The city has a built-in due process procedure where landowners can have something similar to a “day in court” without going to court. The county Health Department has no such procedure.
In the city, the Code Enforcement Department sends a written order to property owners requiring them to repair, demolish or clean up a property that is out of compliance with local standards and giving them a deadline to comply or explain what they are doing to comply. Code Enforcement also cites owners to come to a monthly meeting of the Unsafe Building Commission.
That group of citizens hears evidence from Code Enforcement officers and from the landowner and then confirms or alters the order. Code Enforcement also follows up to make sure the work is done. Property owners can appeal the Unsafe Building Commission’s decision to court, but usually don’t.
If the city has to act because an owner does not, the Board of Public Works and Safety has a budget and hires contractors to get buildings demolished or repaired and cleaned up. Code Enforcement also has staff for less-involved jobs, such as mowing or removing debris.

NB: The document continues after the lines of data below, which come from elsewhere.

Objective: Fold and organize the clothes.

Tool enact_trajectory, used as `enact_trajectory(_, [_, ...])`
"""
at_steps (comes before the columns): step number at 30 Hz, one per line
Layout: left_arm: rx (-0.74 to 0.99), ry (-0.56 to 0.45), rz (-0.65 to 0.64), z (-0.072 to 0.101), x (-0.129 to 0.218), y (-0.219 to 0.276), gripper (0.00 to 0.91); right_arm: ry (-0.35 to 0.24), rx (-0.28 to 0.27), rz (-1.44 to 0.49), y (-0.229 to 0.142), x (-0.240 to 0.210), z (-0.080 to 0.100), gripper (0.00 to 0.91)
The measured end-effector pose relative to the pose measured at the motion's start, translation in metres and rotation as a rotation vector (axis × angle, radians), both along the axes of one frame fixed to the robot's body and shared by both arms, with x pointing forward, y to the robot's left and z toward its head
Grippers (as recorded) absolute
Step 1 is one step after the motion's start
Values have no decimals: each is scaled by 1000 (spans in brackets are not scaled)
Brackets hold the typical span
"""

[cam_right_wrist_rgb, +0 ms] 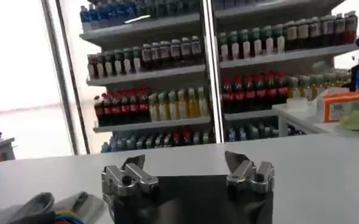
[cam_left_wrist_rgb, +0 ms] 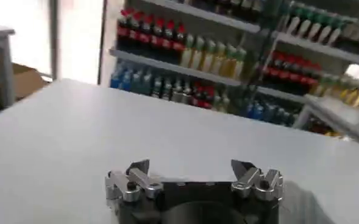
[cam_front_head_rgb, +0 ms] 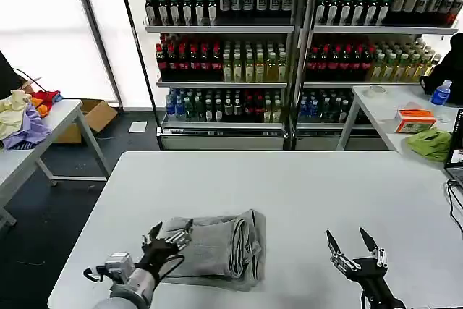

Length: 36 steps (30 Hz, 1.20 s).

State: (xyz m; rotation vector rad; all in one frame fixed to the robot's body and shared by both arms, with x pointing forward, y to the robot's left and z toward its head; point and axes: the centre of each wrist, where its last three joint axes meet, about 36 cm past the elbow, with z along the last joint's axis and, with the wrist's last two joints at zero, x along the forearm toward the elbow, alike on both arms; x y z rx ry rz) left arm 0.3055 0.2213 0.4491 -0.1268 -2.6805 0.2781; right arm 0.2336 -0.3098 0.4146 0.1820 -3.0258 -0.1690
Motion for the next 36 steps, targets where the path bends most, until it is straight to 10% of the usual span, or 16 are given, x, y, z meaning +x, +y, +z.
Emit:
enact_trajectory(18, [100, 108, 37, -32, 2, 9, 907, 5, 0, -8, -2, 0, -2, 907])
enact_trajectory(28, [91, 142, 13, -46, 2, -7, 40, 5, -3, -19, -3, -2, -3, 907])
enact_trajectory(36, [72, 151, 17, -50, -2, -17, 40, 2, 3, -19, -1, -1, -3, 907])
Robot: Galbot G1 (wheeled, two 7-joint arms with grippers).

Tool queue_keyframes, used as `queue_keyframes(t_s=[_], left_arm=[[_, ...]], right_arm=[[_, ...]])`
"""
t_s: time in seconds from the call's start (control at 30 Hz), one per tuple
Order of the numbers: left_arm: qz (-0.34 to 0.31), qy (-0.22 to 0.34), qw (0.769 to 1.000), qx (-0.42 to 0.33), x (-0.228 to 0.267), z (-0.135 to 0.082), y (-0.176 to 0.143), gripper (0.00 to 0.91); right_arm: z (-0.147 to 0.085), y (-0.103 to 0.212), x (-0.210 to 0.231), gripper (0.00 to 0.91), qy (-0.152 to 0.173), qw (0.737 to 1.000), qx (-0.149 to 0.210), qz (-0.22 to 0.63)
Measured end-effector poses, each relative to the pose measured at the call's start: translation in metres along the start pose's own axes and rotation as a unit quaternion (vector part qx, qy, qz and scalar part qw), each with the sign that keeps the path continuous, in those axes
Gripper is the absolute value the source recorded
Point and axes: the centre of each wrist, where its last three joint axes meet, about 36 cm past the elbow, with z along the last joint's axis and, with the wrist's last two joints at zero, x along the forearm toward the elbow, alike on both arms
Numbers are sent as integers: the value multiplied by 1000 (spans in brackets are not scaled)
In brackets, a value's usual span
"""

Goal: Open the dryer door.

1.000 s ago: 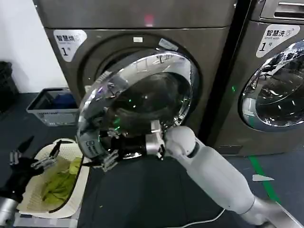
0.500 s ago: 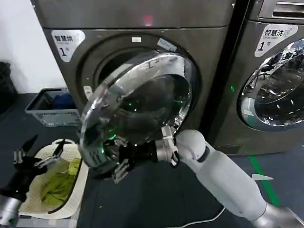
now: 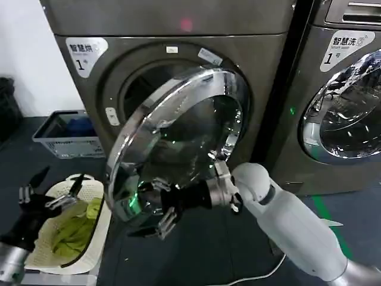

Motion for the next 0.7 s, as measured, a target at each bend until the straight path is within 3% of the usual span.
queue_keyframes(t_s=[0.7], left_arm=[[23,-9,1000,11,-6,-3,-17,907]], right_arm=[[-3,16,42,907,12,998,2,-54]])
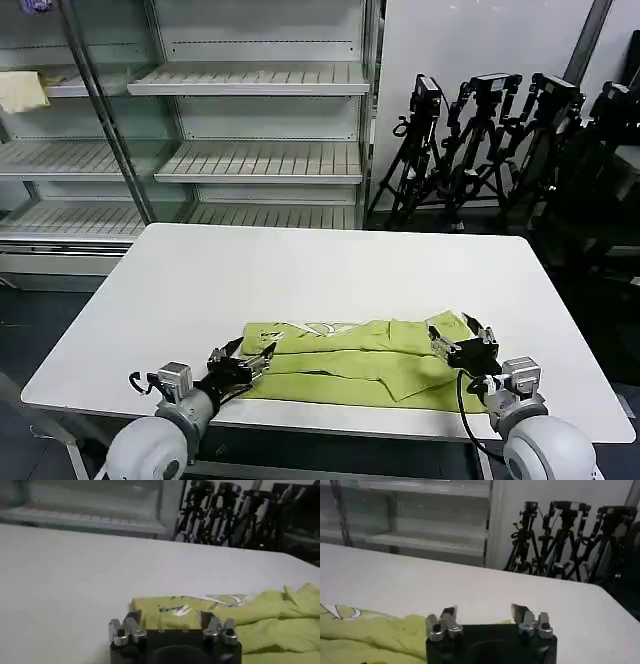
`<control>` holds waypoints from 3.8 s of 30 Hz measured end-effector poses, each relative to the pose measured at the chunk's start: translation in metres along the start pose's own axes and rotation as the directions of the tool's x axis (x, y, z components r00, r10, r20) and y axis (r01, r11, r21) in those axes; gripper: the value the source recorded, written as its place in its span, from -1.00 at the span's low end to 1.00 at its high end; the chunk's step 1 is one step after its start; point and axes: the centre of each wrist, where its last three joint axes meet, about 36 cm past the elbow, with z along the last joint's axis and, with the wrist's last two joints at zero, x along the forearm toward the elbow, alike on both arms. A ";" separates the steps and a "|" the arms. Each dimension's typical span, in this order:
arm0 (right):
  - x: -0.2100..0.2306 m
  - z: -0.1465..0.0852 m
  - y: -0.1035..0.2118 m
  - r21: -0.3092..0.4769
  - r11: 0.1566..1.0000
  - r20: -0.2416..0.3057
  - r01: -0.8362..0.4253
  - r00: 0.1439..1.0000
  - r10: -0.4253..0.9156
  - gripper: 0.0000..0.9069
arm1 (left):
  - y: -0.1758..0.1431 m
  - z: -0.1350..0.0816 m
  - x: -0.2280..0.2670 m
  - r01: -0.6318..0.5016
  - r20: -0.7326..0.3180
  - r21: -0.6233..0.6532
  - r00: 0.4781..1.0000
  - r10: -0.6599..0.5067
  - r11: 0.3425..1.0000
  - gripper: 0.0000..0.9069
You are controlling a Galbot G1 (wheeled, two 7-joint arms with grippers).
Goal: Fold and organize the clothes.
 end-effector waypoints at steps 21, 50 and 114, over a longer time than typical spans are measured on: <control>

State law governs the Health Department’s enforcement process. When the Health Department finds a situation requiring action, it sends a written order to the property owner, declaring a building unfit for human habitation. That order gives the owner 5-15 days to fix the problems or have people vacate the home.
Owners who disagree with the order can appeal it to a county court within 10 days. If the owner doesn’t appeal, the order is considered “final and conclusive,” Stinson said.
But then what? An order “doesn’t mean the police will go in and remove the people,” Stinson said.
When owners take no action, the Board of Health must take them to court. In such cases, the Health Department seeks demolition of the unhealthy building. Then, the problem becomes getting in front of a judge. That can take weeks or months. And when the case comes to court, sometimes the property owner doesn’t show up.
“Then we are left chasing after these ghost landlords who are thumbing their noses at us,” Stinson said.
Even if a judge rules that a structure must be demolished, the Health Department has no funds to do it.
“We would have to go in front of the [Wayne County] Council for an additional appropriation,” Stinson said.
And that also leaves the problem of what to do with the people who can no longer live there. The Health Department is not responsible for finding adequate places for residents. Social agencies might step in to help, but might not.